:: Dataset excerpt

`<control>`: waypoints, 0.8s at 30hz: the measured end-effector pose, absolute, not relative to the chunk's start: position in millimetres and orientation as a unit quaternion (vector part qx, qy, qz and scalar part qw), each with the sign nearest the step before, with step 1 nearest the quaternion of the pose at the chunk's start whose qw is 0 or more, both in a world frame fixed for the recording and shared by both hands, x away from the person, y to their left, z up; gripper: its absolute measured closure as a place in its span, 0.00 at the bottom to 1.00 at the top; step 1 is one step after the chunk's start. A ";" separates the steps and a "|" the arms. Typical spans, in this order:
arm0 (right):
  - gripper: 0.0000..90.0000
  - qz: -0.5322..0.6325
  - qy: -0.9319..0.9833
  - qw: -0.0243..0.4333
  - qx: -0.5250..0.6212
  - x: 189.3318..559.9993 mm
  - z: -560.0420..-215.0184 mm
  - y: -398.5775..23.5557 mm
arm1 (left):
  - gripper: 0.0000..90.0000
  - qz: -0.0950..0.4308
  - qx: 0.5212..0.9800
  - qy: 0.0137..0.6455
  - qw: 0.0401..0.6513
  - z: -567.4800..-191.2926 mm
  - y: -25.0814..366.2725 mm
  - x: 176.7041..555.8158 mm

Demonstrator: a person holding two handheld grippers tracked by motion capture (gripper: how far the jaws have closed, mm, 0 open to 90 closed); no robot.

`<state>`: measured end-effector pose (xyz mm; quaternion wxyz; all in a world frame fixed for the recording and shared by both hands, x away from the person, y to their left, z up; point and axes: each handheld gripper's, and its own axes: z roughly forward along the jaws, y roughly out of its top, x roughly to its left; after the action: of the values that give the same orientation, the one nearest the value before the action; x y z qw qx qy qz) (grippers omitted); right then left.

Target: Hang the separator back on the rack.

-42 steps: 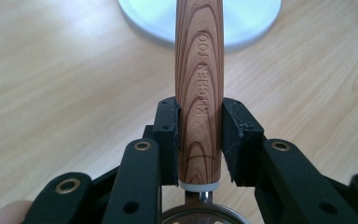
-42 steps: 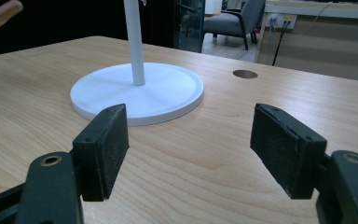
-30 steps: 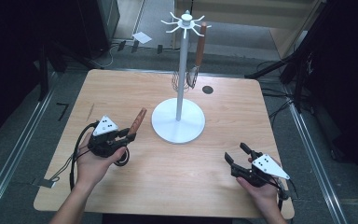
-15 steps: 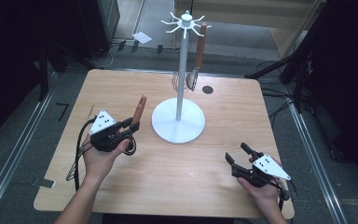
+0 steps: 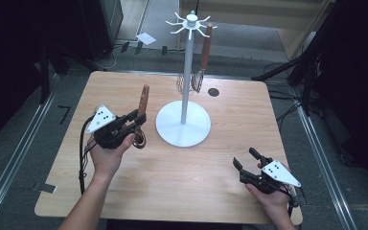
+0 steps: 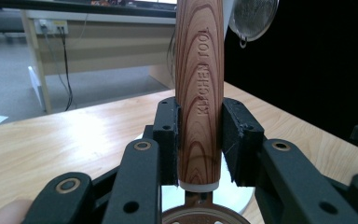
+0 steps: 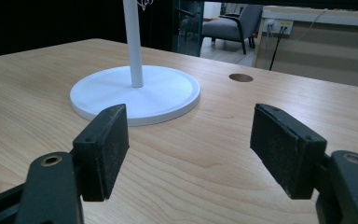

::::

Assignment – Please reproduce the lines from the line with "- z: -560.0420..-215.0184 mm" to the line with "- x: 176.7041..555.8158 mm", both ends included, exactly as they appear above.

Solved exercise –
  - z: -560.0420..-215.0184 mm
  - y: -398.5775..23.5557 mm
arm1 (left):
  - gripper: 0.0000..90.0000
  - qz: -0.0950..0.4308
  - qx: 0.5212..0.9800
  - qy: 0.0137..0.6455
  - qw: 0.0401..0.6513
  - z: -567.4800..-191.2926 mm
  - y: -25.0814..366.2725 mm
  - x: 176.7041..555.8158 mm

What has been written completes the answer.